For the parenthesis issue, just use a decent editor like vim or emacs and it is a non-issue.
Tangent: I was on the Muni the other day working w/ Scheme on my laptop, and this guy sitting next to me turns out to a CS master's student. We talk a little about lisp, and it turns out he doesn't like it, because he couldn't handle having to balance the )'s.
I was like, "counting? the editor does that for you..."
Turns out he was programming with notepad. I was blown away that someone working on a CS masters would use notepad for lisp (or any other serious programming task).
It is true that the html library in standard arc has some inconsistencies. But making a set of macros that generates html the way that you want is super-easy. I would guess that it is easier to write your own set of macros to do it than to read the documentation on how someone else's works.
But if you don't get the standard library right, then everyone is going to start using their personal version of it, and then you lose portability, etc.
It is worth getting the language right, even if the fix is trivial.

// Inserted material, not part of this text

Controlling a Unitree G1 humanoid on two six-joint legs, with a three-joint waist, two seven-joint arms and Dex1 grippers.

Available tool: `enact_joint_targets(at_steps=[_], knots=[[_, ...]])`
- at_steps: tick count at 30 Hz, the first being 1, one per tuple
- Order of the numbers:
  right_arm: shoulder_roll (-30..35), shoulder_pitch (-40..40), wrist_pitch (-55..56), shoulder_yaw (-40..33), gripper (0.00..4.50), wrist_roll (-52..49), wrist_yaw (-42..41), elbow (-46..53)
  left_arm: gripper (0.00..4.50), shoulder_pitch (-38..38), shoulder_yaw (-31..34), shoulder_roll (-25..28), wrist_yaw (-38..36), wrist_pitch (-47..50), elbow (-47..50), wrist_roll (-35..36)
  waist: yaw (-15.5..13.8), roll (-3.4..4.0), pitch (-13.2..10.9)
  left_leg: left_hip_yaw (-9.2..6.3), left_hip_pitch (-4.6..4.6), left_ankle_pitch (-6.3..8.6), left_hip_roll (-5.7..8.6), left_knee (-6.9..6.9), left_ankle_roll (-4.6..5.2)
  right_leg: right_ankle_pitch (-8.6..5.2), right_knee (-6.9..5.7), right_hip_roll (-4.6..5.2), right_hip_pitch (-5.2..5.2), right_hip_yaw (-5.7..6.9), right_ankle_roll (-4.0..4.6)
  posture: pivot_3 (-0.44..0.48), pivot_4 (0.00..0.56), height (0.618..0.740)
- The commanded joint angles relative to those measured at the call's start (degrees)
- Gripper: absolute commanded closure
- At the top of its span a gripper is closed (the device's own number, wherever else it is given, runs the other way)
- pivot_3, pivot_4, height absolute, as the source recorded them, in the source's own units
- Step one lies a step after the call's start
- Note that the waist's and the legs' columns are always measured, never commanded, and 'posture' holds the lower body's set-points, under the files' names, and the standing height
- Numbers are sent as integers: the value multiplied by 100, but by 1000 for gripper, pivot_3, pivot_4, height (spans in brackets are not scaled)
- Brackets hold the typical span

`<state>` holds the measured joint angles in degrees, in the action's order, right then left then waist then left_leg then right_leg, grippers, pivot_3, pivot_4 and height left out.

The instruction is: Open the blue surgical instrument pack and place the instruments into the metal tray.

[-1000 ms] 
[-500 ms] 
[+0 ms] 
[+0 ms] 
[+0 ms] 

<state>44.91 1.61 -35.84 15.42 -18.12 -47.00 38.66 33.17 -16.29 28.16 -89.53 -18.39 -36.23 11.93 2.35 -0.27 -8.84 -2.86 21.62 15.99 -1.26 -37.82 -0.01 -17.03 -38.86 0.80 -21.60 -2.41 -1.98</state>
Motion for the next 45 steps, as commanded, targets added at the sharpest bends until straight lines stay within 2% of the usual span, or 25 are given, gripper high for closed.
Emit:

Basically 'marcup would accept a list representing an abstract syntax tree for the HTML code to be generated.
Then I decided to implement w/html instead, which was almost as good ^^; >.< In fact it's arguably better, since the copious ' marks denote non-Arc code (i.e. HTML tags), as opposed to the marcup style above where , marks denote Arc code.
Thanks for the tip! I'l add that to the to-investigate list. I am trying to cram as much info into the page as possible, and it is hard to hit the right balance.
Here is the site that I have been working on--a sports news aggregator. For people who think that sports news should be on the front page of the paper.
My current major objection is the size of the headlines, which I think should be larger. Alternatively make the summaries shorter. How do you generate the summaries?
Also, the bottommost part appears too ragged for me. Some amount of measurement may be possible.
A final suggestion: perhaps make the highest-ranked 1 or 2 headlines near the top of the page in even larger text (in addition to the headline+summary currently on the page.). The top headlines in large text should maybe be just headlines, no summary, but put an anchor link to the headline+summary version in the rest of the page. Basically, something a little like the banner headline of the front page of a newspaper.
Thanks for the feedback. The summaries are put in manually when the comment is posted, so nothing fancy. In practice one just has to remember to grab some text before using the bookmarklet (which fills in the rest).
A lot of people have said that the ragged bottom takes away a bit from the look and feel. There doesn't seem to be an easy way to fix that. The best I can come up with is to try and estimate the line height of each story, and if it exceeds a certain amount then truncate it, but only if it is on a page w/ other stories.
I'll play around with the top-top headlines idea. Is it inline with the look and feel of newspapers.
Thanks for the suggestions!
-----
Edit: The headlines are now bigger. It is better, thanks!
I moved them from 1em to 1.25em after trying it via firebug.
Regarding summaries, I think it would be possible to actually pull some text using Arc (although currently there seems to be no decent way to open a client connection, and certainly there don't seem to be any libraries for client-side HTTP). Of course the summarization would have to be done too. Hmm.
What I could do is if you use the bookmarklet, then it will pull in a best guess as to what the summary is and put it into the box. Then the user can edit that if they want. That wouldn't be too hard.
With ajax I could do the same thing once the user fills in the url.
IMO the hard part is the "best guess". ^^ I've been looking for papers about summarization and haven't found much. Hmm. Maybe look at the title and try to fetch words around words in the title, i.e. use the title's terms as search terms.
There is an easy way and a hard way to do it. For most articles, if you take the first element in the DOM that is a paragraph and contains above a certain number of words, then I am guessing that would most times be the leader paragraph.
The second easy way is to do the above most of the time, but have some site-specific things that are used instead.
You could also use some classifying software to ID the proper paragraph. You could have a training set of all the descriptions that have been on the site before, and find text that most matches that text, and use that. Or find the first bit of text that matches beyond a certain threshold, and use that.
The hardest way is to automatically generate a summary. I work in the automated document analysis business, and this is indeed pretty hard to do.
Using MzS 360, no problems at all with uptime. The only problem I had porting was from Arc2 to Anarki Arc2.
For persistence you can probably get a lot of mileage out of making some small changes to the news.arc model layer. I found making changes when necessary was really trivial.
As for advice, I think you should not worry about when/if Arc3 is going out, and just proceed.
You're probably right about not waiting. I probably won't have time until after this weekend anyway, so we'll see if we get an Arc3 gift :)
Good to hear about MzS 360, that's the package that installed on my local Ubuntu 7.10 system.
I just installed it on an older Ubuntu server that I'll be using for production and got 352, so that should be pretty safe given that's what pg is using.